Nothing but a number should be given: how many lines in the listing contain the word "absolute".

MATERIAL SUPPLIED:
◇ ◇ ◇ ◇

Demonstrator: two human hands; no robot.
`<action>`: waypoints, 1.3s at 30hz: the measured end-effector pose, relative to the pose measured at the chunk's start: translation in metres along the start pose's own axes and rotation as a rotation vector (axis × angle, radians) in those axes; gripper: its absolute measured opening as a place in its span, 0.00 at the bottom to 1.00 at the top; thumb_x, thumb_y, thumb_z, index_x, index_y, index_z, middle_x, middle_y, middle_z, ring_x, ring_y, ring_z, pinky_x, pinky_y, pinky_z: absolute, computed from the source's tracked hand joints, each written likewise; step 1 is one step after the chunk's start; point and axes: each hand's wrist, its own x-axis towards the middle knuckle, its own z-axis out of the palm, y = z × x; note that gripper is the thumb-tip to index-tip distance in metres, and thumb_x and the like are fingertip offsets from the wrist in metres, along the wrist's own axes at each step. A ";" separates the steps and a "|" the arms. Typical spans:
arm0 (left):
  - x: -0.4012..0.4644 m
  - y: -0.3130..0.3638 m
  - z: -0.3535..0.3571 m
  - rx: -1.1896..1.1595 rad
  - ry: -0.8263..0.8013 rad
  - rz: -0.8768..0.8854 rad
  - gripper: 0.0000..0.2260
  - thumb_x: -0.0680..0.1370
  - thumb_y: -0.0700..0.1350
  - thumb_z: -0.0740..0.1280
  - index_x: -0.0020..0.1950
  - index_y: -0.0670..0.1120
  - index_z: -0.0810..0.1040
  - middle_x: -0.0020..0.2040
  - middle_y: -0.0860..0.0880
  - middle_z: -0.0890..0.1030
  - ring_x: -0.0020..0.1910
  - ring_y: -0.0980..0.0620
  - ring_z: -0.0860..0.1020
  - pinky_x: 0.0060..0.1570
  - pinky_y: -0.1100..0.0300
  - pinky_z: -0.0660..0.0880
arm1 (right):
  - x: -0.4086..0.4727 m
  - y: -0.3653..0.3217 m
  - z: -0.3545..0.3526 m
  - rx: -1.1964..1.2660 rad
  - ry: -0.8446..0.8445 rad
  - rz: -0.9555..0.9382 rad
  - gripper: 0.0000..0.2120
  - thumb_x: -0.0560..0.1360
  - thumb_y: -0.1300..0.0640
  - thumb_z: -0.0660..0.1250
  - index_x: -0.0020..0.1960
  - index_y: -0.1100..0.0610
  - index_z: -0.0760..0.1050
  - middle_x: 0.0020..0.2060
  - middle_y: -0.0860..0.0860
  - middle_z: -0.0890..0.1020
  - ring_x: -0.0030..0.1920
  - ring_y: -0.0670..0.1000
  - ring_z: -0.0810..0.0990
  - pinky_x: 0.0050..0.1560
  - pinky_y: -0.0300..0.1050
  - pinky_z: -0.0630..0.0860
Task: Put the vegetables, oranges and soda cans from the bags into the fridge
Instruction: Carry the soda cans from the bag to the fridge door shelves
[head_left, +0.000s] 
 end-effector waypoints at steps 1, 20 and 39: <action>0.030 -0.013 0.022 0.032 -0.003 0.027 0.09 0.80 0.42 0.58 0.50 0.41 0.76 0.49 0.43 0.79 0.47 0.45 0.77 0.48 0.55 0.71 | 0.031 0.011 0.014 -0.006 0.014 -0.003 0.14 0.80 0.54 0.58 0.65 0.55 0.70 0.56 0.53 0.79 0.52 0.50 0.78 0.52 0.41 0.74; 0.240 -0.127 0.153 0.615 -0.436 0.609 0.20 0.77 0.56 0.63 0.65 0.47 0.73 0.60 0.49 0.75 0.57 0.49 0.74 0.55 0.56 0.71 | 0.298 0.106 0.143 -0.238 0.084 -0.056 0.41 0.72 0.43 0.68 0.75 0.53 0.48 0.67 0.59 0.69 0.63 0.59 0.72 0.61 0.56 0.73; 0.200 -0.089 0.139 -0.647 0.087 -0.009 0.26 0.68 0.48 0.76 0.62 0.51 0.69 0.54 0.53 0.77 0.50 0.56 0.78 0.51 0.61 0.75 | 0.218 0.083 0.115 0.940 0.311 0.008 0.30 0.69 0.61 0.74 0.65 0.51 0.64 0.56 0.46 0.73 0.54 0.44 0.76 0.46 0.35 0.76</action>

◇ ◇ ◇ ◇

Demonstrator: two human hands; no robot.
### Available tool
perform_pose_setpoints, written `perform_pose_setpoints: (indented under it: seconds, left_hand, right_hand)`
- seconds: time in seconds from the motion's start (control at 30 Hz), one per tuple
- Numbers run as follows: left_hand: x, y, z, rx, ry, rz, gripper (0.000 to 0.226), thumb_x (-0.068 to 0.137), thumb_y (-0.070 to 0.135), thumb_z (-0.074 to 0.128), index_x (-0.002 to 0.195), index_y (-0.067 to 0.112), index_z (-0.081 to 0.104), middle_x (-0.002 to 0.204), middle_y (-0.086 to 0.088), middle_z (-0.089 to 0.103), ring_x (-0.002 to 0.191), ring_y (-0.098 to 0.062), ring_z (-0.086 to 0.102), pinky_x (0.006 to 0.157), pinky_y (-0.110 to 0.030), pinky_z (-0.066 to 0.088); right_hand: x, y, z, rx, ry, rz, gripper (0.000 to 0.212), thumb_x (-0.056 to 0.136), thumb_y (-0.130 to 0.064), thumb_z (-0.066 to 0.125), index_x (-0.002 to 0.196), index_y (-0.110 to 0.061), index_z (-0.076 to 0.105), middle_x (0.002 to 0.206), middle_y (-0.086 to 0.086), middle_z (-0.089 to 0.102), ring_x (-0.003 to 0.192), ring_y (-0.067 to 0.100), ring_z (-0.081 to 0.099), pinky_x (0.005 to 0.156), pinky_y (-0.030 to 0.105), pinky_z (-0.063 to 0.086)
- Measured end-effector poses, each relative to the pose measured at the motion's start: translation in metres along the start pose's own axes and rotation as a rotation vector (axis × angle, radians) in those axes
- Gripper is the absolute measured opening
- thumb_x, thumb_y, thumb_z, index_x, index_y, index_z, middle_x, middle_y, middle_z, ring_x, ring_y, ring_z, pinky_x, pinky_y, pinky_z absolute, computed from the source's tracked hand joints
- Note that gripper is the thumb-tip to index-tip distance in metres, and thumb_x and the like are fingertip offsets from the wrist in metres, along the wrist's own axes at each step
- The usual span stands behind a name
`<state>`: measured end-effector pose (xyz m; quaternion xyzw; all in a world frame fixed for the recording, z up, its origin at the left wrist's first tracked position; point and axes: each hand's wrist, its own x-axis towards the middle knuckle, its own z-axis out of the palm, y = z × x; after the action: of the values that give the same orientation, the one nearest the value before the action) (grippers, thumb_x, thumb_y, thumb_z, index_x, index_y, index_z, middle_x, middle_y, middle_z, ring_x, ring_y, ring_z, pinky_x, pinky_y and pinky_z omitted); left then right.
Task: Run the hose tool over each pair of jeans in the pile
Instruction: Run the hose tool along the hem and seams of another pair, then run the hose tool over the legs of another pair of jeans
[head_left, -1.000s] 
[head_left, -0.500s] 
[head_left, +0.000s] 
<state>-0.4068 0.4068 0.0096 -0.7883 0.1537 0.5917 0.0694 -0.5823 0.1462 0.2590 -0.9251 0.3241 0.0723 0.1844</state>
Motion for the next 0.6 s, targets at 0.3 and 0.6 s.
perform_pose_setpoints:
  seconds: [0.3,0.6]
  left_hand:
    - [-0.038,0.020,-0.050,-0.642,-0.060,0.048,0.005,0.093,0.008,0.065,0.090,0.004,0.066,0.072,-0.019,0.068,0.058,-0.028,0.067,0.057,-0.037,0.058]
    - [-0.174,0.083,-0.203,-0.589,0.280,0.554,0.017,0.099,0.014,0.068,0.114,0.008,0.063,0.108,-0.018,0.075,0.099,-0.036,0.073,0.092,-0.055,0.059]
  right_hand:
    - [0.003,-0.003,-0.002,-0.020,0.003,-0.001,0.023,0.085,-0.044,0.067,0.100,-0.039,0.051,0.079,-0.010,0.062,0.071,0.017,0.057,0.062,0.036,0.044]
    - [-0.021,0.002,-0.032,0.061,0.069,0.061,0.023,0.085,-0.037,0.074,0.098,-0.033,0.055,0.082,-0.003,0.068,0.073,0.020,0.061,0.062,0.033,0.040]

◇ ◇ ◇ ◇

RESPONSE FOR THIS EXERCISE: 3